Obviously, as a secularist, I have some concerns with Scott’s premise of surrendering your mind to God, or for that matter, to anything. Here’s how Scott justifies his reasoning.

“It’s a risky thing to surrender your mind to God and his word. The world will tell you that it is intellectual suicide. You might think that “surrendering your mind to God’s word sounds like brainwashing – the way people get sucked into cults. It’s not. Because we aren’t surrendering our minds to other people, as in cults, but to the one true God.” (prepared to answer.org)

That paragraph really raised some red flags for me. The interesting thing about his statement is that Scott seems to believe that christians are “surrendering their minds to the one true God”, which implies that everyone has a direct connection to the one true God. Perhaps that’s what christians want to believe, but that’s not how churches actually function.

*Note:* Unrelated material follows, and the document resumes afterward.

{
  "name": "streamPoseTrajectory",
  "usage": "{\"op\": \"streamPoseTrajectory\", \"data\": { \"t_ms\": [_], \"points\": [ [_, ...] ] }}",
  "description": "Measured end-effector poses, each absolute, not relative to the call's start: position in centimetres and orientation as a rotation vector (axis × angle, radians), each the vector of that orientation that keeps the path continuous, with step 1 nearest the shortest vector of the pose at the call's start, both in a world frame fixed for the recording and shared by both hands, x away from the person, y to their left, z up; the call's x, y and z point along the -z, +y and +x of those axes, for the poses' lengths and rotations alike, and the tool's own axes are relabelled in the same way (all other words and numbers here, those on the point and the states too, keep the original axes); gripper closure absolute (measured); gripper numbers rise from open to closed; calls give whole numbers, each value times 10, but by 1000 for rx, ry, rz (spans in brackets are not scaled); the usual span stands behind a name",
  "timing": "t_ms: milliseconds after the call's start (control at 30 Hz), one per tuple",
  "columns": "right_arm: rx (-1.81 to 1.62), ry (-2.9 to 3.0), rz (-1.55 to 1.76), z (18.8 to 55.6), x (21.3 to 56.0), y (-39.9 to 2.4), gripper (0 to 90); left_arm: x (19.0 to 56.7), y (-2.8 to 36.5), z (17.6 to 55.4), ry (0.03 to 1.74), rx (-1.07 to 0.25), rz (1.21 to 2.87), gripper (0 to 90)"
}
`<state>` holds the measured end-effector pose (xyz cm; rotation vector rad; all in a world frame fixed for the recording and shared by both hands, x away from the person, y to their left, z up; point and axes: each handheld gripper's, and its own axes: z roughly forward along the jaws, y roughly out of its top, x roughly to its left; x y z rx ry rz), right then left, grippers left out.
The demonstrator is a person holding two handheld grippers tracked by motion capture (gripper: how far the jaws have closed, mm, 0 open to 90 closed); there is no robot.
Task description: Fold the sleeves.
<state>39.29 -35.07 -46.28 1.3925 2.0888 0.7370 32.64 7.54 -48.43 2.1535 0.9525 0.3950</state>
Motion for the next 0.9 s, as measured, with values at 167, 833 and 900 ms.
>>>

Lay christians aren’t surrendering their minds directly to “the one true God”. The average christian looks to a spiritual leader for direction. It’s hard to imagine a church where everyone has a direct connection to the one true God. Wouldn’t that be rather chaotic? The churches I’ve attended don’t function like that.

Church hierarchy functions more like an extension cord. Church members plug themselves into pastors, preachers, and other religious leaders who (they believe) are actually plugged directly into God. Scott says that it’s not like a cult, but it’s precisely what happens in cults. When people surrender their minds to charismatic religious leaders, it can get pretty ugly.

Christians are often compared with sheep, and therefore, in need of a shepherd. You can’t have sheep from the herd wondering off in any direction according to their whim. They must be guided and controlled.

Scott: “We aren’t surrendering our minds to other people, as in cults, but to the one true God.”

Despite what Scott says, this is NOT how churches really work.

There are people in authority who claim to have a direct connection to the one true god, and that person tells their followers what God demands from them. It is simply a lie to tell lay christians that they are surrendering their minds “to the one true God”. If they are part of a congregation, they are surrendering their minds to other people, and are plugging their mind into someone else, who they believe is plugged into God. Therefore, the question becomes, “is that person who says he/she is plugged into God, actually plugged into God?” A great deal of spiritual abuse happens when someone claims to know what God wants.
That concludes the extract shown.